Start of Records for this exercise

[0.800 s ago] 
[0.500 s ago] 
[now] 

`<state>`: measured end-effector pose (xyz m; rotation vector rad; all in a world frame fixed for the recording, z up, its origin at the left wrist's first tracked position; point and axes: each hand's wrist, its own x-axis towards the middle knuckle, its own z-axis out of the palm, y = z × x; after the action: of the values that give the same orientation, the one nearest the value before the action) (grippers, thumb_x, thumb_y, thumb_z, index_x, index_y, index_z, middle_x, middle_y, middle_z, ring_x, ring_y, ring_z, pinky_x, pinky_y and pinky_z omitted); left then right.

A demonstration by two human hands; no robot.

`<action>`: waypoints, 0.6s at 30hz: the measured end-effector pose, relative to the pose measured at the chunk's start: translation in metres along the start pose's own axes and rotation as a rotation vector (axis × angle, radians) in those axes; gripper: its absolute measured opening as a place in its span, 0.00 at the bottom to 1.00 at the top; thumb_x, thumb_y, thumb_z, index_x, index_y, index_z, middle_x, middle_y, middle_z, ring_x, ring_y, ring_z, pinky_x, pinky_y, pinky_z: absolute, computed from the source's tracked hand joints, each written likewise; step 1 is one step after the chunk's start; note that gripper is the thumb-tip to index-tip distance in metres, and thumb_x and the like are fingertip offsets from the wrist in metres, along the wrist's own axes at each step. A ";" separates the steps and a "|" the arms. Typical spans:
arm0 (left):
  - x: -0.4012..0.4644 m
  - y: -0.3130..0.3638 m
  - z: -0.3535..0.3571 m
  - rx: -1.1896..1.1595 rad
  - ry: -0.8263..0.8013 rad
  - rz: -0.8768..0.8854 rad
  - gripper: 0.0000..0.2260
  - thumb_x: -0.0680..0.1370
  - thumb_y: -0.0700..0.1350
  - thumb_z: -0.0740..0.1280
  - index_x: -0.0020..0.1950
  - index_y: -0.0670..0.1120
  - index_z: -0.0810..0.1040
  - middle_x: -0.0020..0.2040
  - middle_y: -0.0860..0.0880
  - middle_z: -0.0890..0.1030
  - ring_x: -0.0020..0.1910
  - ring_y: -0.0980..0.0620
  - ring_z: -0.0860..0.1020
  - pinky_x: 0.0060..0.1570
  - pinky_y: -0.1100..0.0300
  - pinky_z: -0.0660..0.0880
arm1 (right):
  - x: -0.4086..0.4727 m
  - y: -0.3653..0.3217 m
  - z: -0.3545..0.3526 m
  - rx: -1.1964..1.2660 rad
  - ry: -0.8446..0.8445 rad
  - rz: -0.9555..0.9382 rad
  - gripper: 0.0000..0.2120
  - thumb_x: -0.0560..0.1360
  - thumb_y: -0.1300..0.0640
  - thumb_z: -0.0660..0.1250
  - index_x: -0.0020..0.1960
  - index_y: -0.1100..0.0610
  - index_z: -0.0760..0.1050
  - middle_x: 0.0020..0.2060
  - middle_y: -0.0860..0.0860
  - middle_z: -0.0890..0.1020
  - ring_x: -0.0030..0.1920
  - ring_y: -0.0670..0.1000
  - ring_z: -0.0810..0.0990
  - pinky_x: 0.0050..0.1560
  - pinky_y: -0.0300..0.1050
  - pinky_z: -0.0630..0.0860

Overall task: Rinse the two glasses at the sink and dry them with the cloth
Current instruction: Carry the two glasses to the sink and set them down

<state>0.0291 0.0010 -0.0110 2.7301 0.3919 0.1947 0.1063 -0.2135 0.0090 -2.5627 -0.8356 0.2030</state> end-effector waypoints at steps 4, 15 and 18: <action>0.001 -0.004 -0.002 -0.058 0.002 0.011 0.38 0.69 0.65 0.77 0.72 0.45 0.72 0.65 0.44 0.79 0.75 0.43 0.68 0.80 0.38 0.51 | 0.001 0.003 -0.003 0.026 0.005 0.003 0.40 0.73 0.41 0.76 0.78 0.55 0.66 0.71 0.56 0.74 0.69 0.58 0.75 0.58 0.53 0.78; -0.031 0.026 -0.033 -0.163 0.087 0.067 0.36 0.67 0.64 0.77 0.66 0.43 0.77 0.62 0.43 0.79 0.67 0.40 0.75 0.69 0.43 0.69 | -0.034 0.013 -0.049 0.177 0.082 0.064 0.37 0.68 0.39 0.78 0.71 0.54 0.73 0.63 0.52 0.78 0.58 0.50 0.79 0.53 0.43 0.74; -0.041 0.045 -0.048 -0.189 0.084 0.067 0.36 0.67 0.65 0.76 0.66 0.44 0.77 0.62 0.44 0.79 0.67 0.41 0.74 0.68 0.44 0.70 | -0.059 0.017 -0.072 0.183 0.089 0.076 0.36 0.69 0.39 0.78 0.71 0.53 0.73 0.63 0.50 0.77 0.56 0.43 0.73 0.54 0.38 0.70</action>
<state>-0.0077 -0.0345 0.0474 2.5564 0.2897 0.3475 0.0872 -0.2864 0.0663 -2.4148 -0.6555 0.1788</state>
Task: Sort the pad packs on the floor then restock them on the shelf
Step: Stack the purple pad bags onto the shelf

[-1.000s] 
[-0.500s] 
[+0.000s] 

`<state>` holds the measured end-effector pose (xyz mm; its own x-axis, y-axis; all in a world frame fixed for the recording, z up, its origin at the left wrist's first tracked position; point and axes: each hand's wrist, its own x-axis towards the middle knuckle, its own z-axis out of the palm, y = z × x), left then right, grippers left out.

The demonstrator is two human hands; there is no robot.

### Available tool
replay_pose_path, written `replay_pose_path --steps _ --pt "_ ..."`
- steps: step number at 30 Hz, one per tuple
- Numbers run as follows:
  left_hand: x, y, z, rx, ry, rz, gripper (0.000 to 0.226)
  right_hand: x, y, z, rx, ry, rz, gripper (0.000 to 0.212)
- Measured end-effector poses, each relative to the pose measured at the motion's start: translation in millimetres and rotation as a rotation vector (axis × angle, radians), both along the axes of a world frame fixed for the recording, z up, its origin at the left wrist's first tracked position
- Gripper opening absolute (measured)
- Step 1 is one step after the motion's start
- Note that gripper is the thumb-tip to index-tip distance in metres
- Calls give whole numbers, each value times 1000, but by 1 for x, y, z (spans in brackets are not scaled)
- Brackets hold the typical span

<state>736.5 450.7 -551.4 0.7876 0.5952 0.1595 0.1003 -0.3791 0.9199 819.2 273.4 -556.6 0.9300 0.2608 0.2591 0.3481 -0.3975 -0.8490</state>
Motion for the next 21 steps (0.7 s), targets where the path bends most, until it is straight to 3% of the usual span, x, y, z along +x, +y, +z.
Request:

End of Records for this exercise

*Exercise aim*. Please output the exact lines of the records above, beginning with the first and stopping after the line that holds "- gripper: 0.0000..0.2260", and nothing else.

*Problem solution*.
[0.800 s ago] 
[0.500 s ago] 
[now] 

`<state>`: measured end-effector pose (xyz m; rotation vector rad; all in a world frame fixed for the recording, z up, its origin at the left wrist's first tracked position; point and axes: each hand's wrist, its own x-axis towards the middle knuckle, its own z-axis out of the palm, y = z × x; after the action: of the values that give the same orientation, the one nearest the value before the action) (grippers, thumb_x, thumb_y, thumb_z, index_x, index_y, index_z, middle_x, middle_y, middle_z, ring_x, ring_y, ring_z, pinky_x, pinky_y and pinky_z omitted); left then right.

A demonstration by two human hands; no robot.

`<action>`: waypoints, 0.6s at 30hz: the measured end-effector pose, relative to the pose measured at the chunk's start: translation in metres along the start pose's own axes and rotation as a rotation vector (axis × angle, radians) in those axes; gripper: its absolute measured opening as a place in its span, 0.00 at the bottom to 1.00 at the top; thumb_x, thumb_y, thumb_z, index_x, index_y, index_z, middle_x, middle_y, middle_z, ring_x, ring_y, ring_z, pinky_x, pinky_y, pinky_z: absolute, computed from the source's tracked hand joints, each written likewise; step 1 is one step after the chunk's start; note that gripper is the thumb-tip to index-tip distance in metres, and thumb_x and the like are fingertip offsets from the wrist in metres, along the wrist's own axes at each step. A ";" separates the steps and a "|" the arms. Typical spans:
arm0 (left):
  - x: -0.4012..0.4644 m
  - y: -0.3130..0.3638 m
  - z: -0.3535..0.3571 m
  - rx: -1.1896..1.1595 rad
  - ry: -0.8263..0.8013 rad
  - rz: -0.8768..0.8854 rad
  - gripper: 0.0000..0.2260

Work on the answer has been completed.